Homework 12

  • Type your name and email in the “Student details” section below.

  • Develop the code and generate the figures you need to solve the problems using this notebook.

  • For the answers that require a mathematical proof or derivation you can either:

    • Type the answer using the built-in latex capabilities. In this case, simply export the notebook as a pdf and upload it on gradescope; or

    • You can print the notebook (after you are done with all the code), write your answers by hand, scan, turn your response to a single pdf, and upload on gradescope.

  • The total homework points are 100. Please note that the problems are not weighed equally.

Note

  • This is due before the beginning of the next lecture.

  • Please match all the pages corresponding to each of the questions when you submit on gradescope.

Student details

  • First Name:

  • Last Name:

  • Email:

import matplotlib.pyplot as plt
%matplotlib inline
import seaborn as sns
sns.set(rc={"figure.dpi":100, 'savefig.dpi':300})
sns.set_context('notebook')
sns.set_style("ticks")
from IPython.display import set_matplotlib_formats
set_matplotlib_formats('retina', 'svg')
import numpy as np
import scipy.stats as st

Problem 1 - Comparing performance of robotic systems

You are considering purchasing a robotic system for manufacturing masks. There are two possibilities, say \(A\) and \(B\). They both produce the same number of masks per day, they cost the same to purchase, and the have the same power and supply costs. However, they are not identical. They have different faulty mask rates. Let \(X_A\) and \(X_B\) be the number of faulty masks you get from each system, respectively, in a given day. For each of the possibilities below:

  1. Use scipy.stats to make two Normal random variables \(X_A\) and \(X_B\) with the right mean and variance.
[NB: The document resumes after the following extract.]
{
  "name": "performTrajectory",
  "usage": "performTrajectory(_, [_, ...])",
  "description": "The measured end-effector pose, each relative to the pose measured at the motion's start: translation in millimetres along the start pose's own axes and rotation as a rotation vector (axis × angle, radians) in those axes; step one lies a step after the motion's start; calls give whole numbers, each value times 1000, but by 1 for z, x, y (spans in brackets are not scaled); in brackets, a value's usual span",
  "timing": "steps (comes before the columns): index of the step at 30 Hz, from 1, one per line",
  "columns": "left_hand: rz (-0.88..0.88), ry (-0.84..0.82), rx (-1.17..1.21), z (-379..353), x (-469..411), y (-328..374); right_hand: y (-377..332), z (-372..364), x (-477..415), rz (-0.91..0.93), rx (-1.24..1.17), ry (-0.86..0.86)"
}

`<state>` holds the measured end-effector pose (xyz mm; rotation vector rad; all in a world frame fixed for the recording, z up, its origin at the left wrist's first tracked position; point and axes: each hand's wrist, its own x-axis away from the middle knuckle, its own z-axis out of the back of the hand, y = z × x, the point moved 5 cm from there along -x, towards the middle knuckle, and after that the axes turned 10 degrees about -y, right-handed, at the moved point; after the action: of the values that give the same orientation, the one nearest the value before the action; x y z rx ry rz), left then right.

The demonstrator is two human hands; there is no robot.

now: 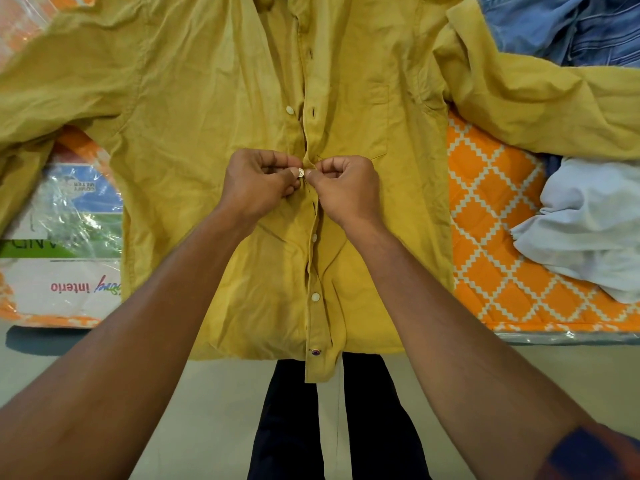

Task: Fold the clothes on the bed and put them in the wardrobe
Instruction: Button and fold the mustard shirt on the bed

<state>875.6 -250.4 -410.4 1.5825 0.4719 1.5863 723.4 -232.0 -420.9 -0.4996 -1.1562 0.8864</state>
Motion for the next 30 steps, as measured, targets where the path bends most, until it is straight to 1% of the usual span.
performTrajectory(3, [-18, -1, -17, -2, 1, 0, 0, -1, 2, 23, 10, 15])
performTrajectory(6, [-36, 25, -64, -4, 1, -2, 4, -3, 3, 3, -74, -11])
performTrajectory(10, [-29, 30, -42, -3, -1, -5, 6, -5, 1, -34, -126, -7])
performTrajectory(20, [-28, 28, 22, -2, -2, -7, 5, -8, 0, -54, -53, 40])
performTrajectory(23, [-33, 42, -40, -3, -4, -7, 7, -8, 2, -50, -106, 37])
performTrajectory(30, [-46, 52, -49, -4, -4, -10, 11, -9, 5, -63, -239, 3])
  2. Plot the PDF of the random variables in the same figure.

  3. Find a 95% central credible interval.

  4. Indicate which robotic system you would buy and why (three choices \(A\), \(B\), and ``I cannot choose’’).

  • Case 1: \(\mathbf{E}[X_A] = 1, \mathbf{V}[X_A] = 0.1\) and \(\mathbf{E}[X_B] = 1, \mathbf{V}[X_B] = 0.2\).

Answer:

# Make the random variables here
XA = st.norm(loc=#YOUR CHOICE,
             scale=#YOUR CHOICE)
XB = # YOUR CODE
# Plot the PDF's here
# Find the 95% central credible interval for XA here
# Find the 95% central credible interval for XB here

Your answer to which one you would buy and why here.

  • Case 2: \(\mathbf{E}[X_A] = 1, \mathbf{V}[X_A] = 0.1\) and \(\mathbf{E}[X_B] = 2, \mathbf{V}[X_B] = 0.1\).

Answer:

# Make the random variables here
# Plot the PDF's here
# Find the 95% central credible interval for XA here
# Find the 95% central credible interval for XB here

Your answer to which one you would buy and why here.

  • Case 3: \(\mathbf{E}[X_A] = 1, \mathbf{V}[X_A] = 0.3\) and \(\mathbf{E}[X_B] = 1.1, \mathbf{V}[X_B] = 0.1\).

Answer:

# Make the random variables here
# Plot the PDF's here
# Find the 95% central credible interval for XA here
# Find the 95% central credible interval for XA here

Your answer to which one you would buy and why here.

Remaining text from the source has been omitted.